The purpose of this blog is to provide information to help consultants and solo professionals. Please contact us if you're an active SPC member willing to provide content for our blog. 

  • Monday, May 01, 2023 9:30 AM | Erica Holthausen

    Once you publish an article in a high-visibility publication, you’ll want to make the most of that initial success. Writing for publication gets your ideas in front of a new audience, increasing your visibility. It differentiates you so you stand out from the crowd, and it gives you a great deal of credibility with your audience.

    But it’s hard to realize these benefits if you don’t continuously promote your articles (and ideas) in several ways. Here’s how to get the greatest return on your investment in writing for high-visibility publications:

    1. Syndicate your articles.

    Most (though not all) high-visibility publications allow you to syndicate your articles after a short waiting period.
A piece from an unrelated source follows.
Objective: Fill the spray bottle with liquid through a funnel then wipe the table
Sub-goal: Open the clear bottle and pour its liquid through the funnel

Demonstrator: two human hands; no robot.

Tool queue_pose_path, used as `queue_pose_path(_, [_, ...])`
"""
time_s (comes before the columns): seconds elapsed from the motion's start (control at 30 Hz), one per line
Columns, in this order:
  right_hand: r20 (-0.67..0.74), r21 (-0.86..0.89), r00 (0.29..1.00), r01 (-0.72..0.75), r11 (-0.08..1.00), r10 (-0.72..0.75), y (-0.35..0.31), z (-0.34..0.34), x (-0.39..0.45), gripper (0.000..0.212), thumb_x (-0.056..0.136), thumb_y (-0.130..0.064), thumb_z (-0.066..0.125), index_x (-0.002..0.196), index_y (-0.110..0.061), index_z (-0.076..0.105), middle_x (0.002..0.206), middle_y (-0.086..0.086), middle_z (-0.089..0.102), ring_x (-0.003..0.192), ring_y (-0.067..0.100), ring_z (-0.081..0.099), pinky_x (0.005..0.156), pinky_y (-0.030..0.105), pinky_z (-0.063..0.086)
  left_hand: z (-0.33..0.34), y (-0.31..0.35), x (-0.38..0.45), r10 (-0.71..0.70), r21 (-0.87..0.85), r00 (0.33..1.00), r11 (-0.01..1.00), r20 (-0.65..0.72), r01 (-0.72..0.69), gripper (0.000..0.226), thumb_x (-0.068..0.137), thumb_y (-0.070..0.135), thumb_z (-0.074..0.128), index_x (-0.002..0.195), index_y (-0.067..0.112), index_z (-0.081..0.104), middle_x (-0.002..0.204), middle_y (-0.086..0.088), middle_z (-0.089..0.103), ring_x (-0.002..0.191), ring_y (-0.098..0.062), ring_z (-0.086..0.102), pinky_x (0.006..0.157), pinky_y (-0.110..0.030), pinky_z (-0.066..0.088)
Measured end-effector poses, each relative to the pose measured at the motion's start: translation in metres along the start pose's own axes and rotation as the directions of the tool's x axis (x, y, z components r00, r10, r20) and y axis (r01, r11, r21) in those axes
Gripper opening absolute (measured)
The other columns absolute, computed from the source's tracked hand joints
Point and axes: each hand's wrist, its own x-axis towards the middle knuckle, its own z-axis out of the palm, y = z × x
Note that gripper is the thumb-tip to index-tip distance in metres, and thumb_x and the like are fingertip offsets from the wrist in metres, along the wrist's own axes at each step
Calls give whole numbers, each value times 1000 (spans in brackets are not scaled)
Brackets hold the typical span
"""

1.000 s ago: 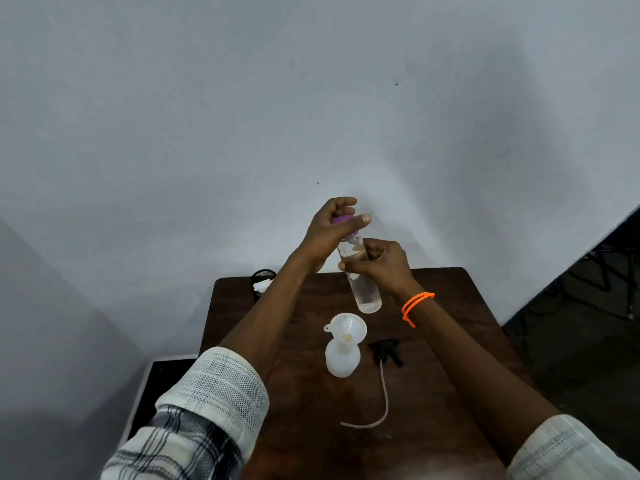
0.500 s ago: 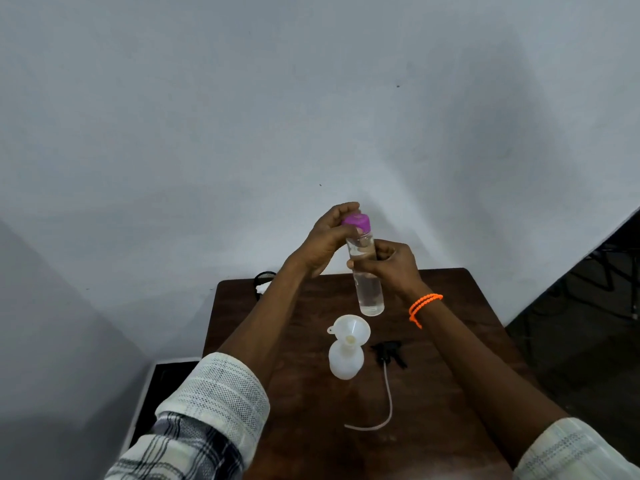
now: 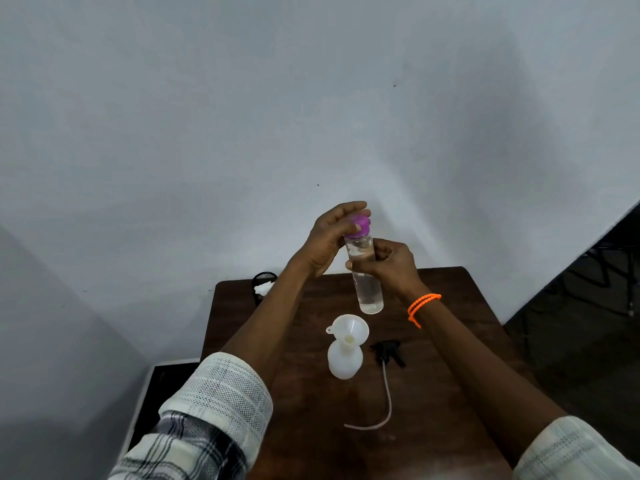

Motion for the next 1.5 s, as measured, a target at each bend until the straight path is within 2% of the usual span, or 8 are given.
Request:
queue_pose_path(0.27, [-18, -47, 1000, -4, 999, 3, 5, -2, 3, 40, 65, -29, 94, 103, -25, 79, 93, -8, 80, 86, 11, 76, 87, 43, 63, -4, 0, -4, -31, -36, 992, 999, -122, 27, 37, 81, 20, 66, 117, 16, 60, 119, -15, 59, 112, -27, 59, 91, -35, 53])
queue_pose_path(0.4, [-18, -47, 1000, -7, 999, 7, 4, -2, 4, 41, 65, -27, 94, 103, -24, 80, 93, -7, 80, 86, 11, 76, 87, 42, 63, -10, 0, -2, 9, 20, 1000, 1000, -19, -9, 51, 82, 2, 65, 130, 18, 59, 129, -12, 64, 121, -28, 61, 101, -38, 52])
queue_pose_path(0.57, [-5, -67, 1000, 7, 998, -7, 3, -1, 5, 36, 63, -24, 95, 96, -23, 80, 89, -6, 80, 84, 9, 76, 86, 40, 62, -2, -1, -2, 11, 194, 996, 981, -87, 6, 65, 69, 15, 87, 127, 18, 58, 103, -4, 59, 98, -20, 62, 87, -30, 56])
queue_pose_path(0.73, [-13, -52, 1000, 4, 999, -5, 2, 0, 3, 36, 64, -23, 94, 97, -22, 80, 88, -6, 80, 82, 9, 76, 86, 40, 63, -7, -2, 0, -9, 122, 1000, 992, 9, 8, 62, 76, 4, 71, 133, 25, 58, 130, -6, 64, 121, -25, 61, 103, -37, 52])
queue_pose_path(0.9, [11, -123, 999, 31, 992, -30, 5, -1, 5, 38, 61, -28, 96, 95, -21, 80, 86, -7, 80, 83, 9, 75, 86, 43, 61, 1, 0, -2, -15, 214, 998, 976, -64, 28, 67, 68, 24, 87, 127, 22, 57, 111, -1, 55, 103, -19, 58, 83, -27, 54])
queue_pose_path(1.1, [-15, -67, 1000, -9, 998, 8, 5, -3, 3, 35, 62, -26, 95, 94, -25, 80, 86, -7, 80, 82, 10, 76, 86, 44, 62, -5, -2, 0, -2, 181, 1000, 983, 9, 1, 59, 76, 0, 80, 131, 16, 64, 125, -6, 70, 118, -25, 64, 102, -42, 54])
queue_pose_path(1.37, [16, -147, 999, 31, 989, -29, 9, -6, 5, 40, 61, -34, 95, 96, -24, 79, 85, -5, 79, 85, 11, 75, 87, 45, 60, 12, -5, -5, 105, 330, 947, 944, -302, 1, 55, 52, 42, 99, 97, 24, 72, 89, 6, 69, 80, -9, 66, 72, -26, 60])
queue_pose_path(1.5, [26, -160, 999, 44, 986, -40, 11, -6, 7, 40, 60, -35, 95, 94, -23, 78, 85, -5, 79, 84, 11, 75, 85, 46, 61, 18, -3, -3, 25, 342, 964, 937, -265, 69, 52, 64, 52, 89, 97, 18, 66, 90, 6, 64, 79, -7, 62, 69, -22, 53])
Syndication is the practice of republishing an article to other websites, including your blog and third-party platforms like LinkedIn, Medium, and Thrive Global. Syndicating your articles allows you to get your work in front of a lot more people.

    2. Promote your articles and your status as a contributor.

    Regardless of whether you are allowed to syndicate your articles, it is important to promote your articles and your status as a contributor to your audience. Here are a few ideas:

    • Share your articles with your email subscribers and online communities, including social media platforms, Slack channels, and other online communities.
    • Add the article to your list of Publications on your LinkedIn profile.
    • Share individual articles with other experts in your field, mentors, advisors, trusted colleagues, clients, or prospects — especially if you recently had a conversation about the same topic.
    • Share individual articles in the chat on a Zoom call if it directly addresses someone’s questions or concerns.
    • Add the publication’s logo to your website and link it to your author page.
    • Include the logo or name of the publication in your email signature.
    • Add the logo or name of the publication to your social media and community profiles.

    3. Repurpose your articles.

    Although promoting your articles is a crucial step in enhancing your visibility, paywalls and algorithms may impede the effectiveness of your efforts. That’s why it is also essential to repurpose your articles. For example, you might:

    • Combine a compelling image with a quote and share what inspired you to write about that topic.
    • Create an infographic that captures the process outlined in your article and share it on your blog and across your social media channels.
    • Write a series of social media posts that elaborate on each key point you made in the article.
    • Create a slide deck outlining the main points of your article and share it on LinkedIn.
    • Record yourself reading a key point of the article and create an audiogram to share across social media.
    • Use your article as inspiration for a short video, LinkedIn live, or podcast episode, and link to the article in the description.
    • Combine several articles on the same topic into a short ebook to use as a lead generation tool.

    Writing for high-visibility publications is incredibly valuable. One article can inspire a prospective client to sign up for a lead generation offer or a potential partner to reach out and start a conversation.

    You can significantly improve your chances of attracting that type of attention by syndicating, promoting, and repurposing your articles so you can share them with your audience multiple times. And if your articles are evergreen, continue to share them over time.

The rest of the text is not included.